## Task statement
Return only the lines from the top of the material through the line marked by "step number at", unaltered.

## Supplied material
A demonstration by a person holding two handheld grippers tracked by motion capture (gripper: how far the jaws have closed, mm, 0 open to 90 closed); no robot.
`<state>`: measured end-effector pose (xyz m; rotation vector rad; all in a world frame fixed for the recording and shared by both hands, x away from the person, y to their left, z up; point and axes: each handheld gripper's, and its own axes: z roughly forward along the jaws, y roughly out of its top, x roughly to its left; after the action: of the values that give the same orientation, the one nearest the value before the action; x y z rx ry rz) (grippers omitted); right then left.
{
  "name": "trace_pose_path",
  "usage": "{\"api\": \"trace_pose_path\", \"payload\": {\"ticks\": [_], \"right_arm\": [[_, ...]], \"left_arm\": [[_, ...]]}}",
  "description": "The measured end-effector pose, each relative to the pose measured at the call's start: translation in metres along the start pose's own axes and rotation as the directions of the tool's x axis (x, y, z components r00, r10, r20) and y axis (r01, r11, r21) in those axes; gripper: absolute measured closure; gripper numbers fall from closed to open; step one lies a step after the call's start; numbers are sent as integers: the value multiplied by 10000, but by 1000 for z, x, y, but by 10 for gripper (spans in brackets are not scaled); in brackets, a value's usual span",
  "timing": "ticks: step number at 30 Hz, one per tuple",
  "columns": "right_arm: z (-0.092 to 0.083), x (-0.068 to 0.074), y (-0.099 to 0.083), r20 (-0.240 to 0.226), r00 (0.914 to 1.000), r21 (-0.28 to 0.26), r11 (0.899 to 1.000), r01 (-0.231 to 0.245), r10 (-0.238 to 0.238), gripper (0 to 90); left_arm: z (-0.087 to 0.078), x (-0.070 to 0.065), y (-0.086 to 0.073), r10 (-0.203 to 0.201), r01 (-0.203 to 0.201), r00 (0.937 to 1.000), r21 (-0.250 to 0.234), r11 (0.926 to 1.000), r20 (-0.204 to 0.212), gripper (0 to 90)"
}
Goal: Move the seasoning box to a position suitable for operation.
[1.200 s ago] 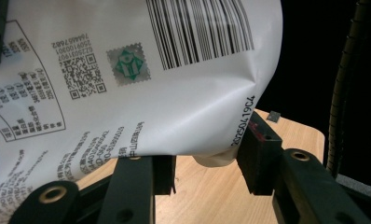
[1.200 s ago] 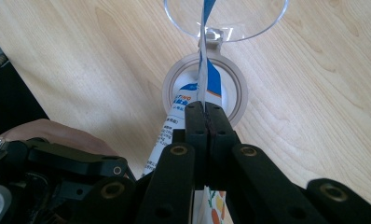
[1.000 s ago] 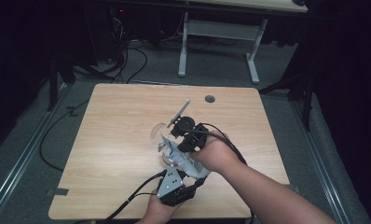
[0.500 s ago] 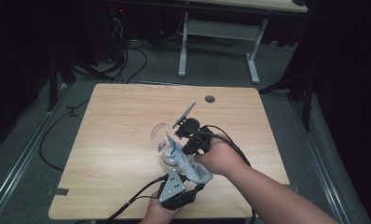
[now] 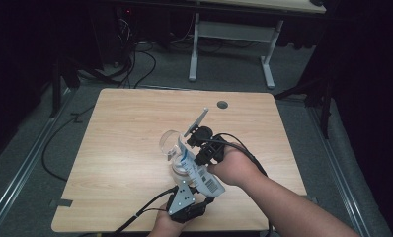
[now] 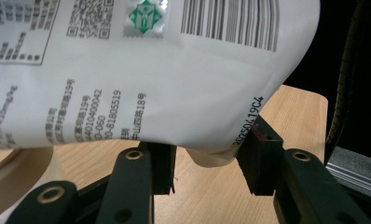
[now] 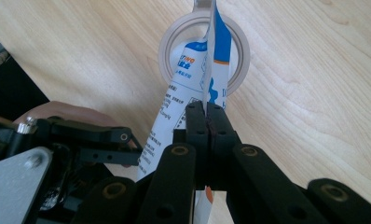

## Task response
A demonstration by a person holding two handheld grippers tracked by motion capture (gripper: how far the jaws have closed, mm, 0 open to 90 closed); no robot.
`<state>`: measured end-effector pose (xyz m; rotation vector rad; all in a world frame fixed for the recording and shared by both hands, x away from the person, y to their left, z up; point and axes: each handheld gripper's, and its own axes: z roughly forward along the jaws, y roughly out of its top, x roughly to its left; after the action: of the values that give the same orientation, the one nearest the value before the action; x y z rx ry rz) (grippers omitted); right then left.
{
  "name": "trace_pose_path",
  "usage": "{\"api\": \"trace_pose_path\", \"payload\": {\"ticks\": [_], \"right_arm\": [[_, ...]], \"left_arm\": [[_, ...]]}}",
  "description": "The measured end-effector pose, each relative to the pose measured at the call's start: translation in metres along the start pose's own axes and rotation as the directions of the tool's x axis (x, y, z components r00, r10, r20) and y axis (r01, r11, r21) in those axes; gripper: absolute measured closure; gripper numbers fall from closed to open; step one lies a step after the call's start; numbers are sent as integers: the value multiplied by 10000, but by 1000 for z, x, y, but by 10 for gripper (spans in brackets are not scaled); in brackets, a value's usual span",
  "timing": "ticks: step number at 30 Hz, one per tuple",

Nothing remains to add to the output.